Problem statement:
Lines containing the string "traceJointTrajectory": how many are there below? Answer with the number only.

- Opening Delimiter -

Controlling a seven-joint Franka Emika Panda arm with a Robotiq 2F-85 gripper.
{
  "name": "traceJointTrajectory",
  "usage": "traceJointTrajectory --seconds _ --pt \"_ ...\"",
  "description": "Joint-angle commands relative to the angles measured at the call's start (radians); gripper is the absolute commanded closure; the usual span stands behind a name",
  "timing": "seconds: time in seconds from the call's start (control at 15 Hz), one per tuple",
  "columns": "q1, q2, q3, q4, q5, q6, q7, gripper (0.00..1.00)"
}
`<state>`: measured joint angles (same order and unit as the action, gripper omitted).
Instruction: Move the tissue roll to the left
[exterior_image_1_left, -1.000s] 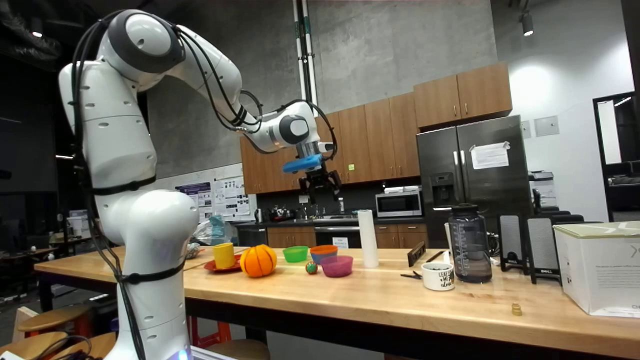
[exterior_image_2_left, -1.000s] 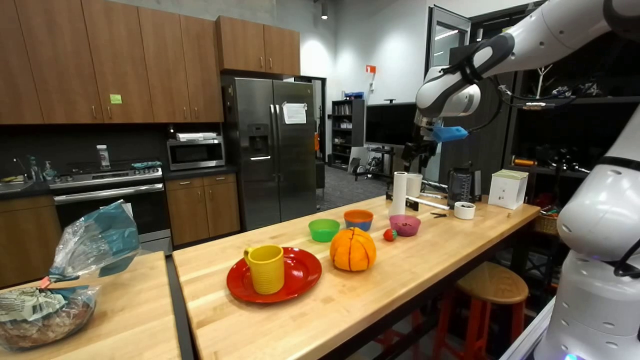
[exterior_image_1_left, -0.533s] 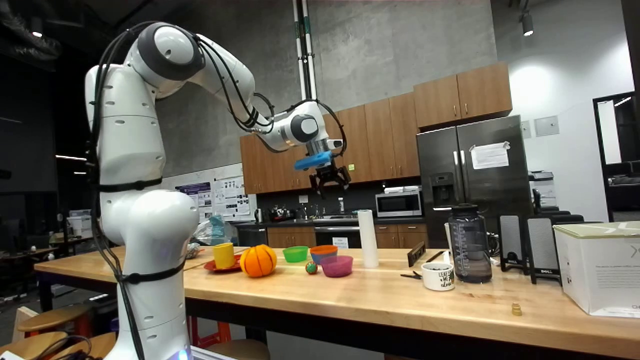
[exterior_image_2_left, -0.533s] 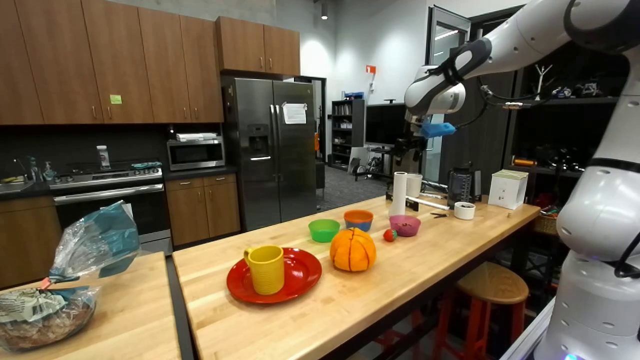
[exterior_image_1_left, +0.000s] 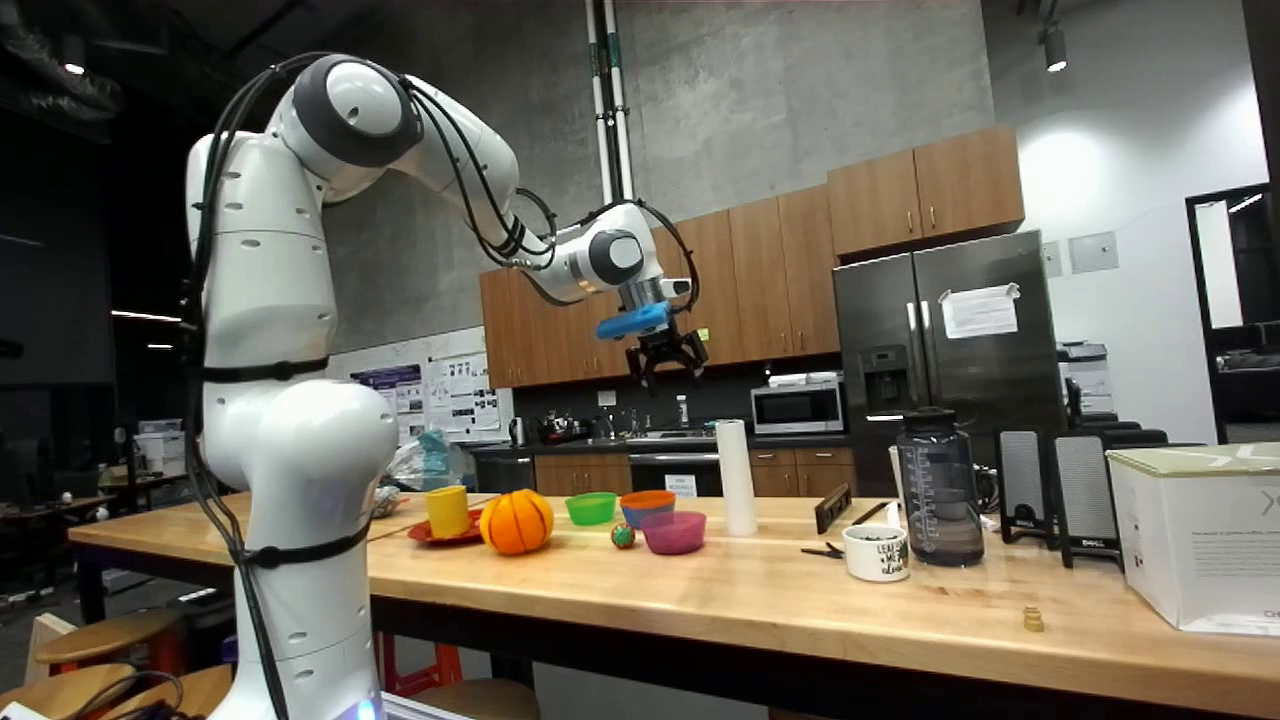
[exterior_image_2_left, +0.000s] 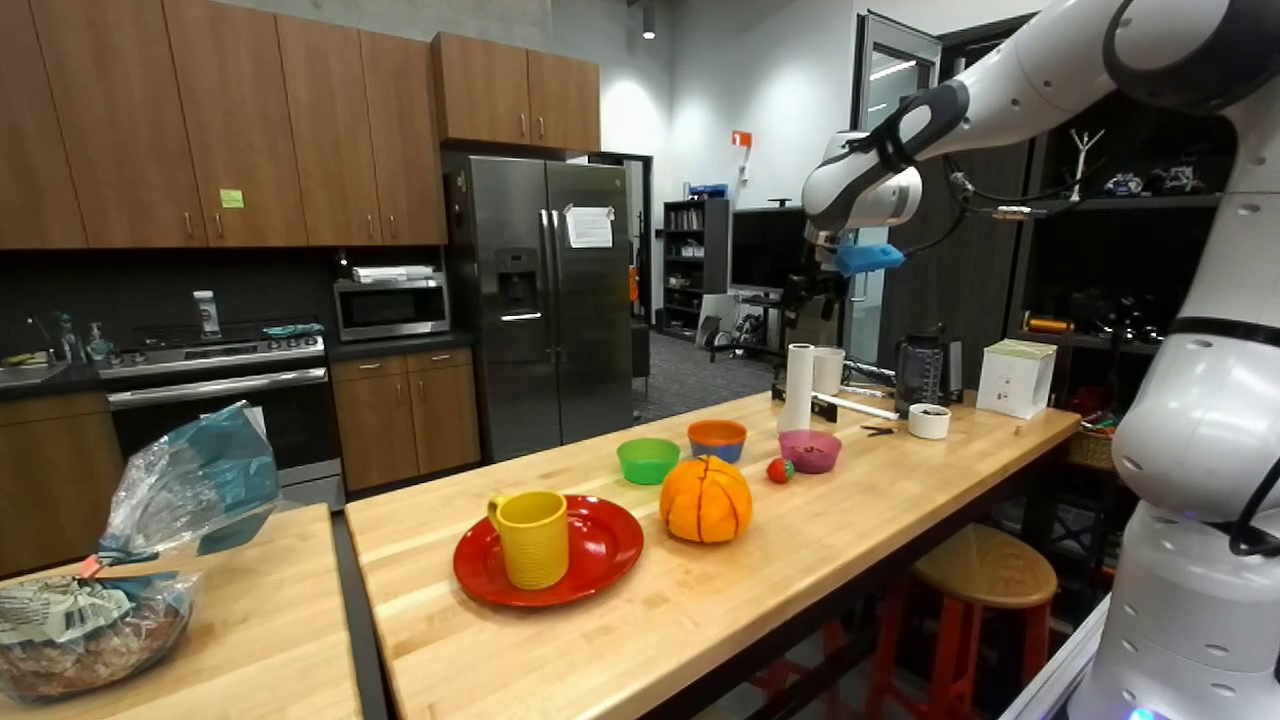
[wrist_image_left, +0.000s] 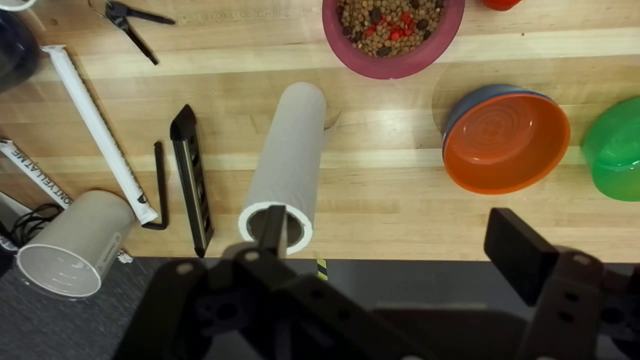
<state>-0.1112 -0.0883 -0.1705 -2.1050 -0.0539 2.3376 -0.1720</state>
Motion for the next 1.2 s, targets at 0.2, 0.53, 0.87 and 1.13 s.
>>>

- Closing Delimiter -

Result of this task:
2